Ama artık çok önemli bir şey daha görüyoruz. Nazizm’in doğduğu ve bu nedenle bu konunun ‘tabu konu’ olarak görüldüğü Almanya’da, 2’inci Dünya Savaşı’ndan bu yana ilk kez faşistler Bundestag’a, yani Alman Parlamentosu’na milletvekili göndermeye bu kadar çok yakınlaştılar.
AfD, yani ‘Almanya için Alternatif’ Partisi göçmen karşıtı. Yani bu partinin güçlenmesi, bu ülkede yaşayan başta Türkler olmak üzere tüm yabancıları olumsuz etkileyecek. AfD, sınırların kapatılmasını, Almanya’da ki kontrollerin güçlendirilmesini, yabancıların ülkelerine dönmesini istiyor. İslam dininin Alman toplumunun bir parçası olmasını reddediyor.

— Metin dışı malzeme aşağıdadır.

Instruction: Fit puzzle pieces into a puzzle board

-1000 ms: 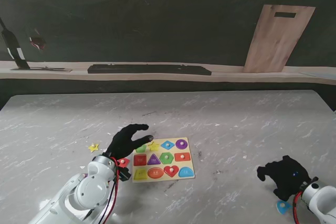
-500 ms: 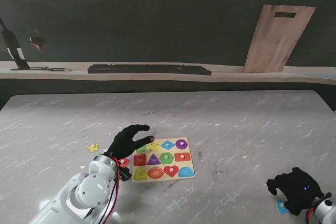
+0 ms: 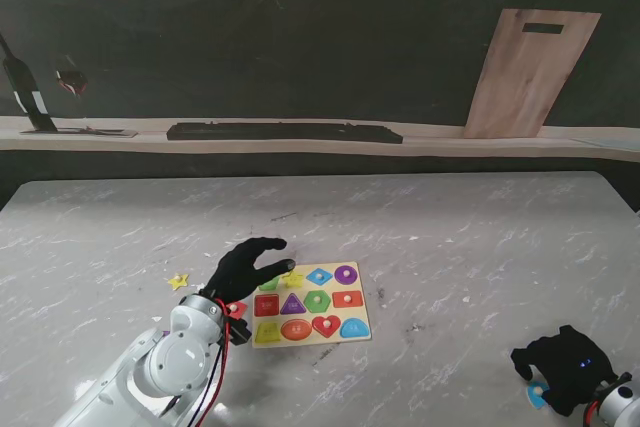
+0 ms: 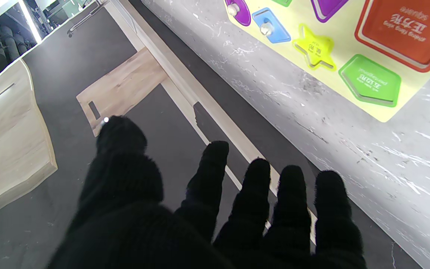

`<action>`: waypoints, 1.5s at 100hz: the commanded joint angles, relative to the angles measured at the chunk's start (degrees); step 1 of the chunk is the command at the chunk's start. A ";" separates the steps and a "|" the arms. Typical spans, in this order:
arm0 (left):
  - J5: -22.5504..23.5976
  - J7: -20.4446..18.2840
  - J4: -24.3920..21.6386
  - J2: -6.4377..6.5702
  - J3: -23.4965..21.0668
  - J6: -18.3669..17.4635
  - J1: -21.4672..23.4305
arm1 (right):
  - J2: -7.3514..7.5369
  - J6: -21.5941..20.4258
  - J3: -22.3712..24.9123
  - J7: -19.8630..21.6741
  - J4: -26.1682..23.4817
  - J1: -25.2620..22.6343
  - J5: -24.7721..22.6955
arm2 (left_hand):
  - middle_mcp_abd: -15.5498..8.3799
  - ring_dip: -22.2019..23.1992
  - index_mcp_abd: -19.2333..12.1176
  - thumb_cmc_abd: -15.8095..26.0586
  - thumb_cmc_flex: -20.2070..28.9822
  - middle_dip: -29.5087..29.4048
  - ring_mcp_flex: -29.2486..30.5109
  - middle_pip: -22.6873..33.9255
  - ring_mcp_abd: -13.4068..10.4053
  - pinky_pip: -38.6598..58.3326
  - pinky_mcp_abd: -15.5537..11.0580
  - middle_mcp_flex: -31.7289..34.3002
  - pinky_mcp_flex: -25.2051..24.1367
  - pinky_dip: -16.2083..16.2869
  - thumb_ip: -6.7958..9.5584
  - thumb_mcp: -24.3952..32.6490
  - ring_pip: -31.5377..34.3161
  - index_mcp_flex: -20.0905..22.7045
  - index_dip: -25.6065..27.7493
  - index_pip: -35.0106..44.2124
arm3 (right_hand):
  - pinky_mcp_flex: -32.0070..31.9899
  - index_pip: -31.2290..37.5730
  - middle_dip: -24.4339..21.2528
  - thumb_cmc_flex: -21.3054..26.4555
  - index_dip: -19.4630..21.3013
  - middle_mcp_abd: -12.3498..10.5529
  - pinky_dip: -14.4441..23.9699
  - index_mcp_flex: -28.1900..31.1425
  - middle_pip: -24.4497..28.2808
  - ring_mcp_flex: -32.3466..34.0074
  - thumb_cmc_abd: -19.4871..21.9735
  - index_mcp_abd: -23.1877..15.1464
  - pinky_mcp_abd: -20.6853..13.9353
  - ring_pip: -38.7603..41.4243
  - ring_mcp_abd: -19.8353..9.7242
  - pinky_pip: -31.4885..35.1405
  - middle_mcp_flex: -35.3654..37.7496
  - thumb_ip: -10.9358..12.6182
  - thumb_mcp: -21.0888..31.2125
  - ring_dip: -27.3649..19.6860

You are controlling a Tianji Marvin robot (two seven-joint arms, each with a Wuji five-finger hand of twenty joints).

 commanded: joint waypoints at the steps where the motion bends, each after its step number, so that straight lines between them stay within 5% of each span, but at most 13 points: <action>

Bu parti, AB’ye üye ülkelerin ulusal sınırlara çekilmesini ve Euro para biriminin kaldırılmasını istiyor. AfD parti olarak demokrasiyi savunduğunu ifade etse de, üyelerinden çoğu, Neonazi fikirlerini destekliyor ve o dili kullanıyor.
Sonuçta Almanya’da bu hafta sonu yapılacak olan seçimler, sadece Almanya’da değil, Avrupa’da birçok yeni gelişmelere gebe…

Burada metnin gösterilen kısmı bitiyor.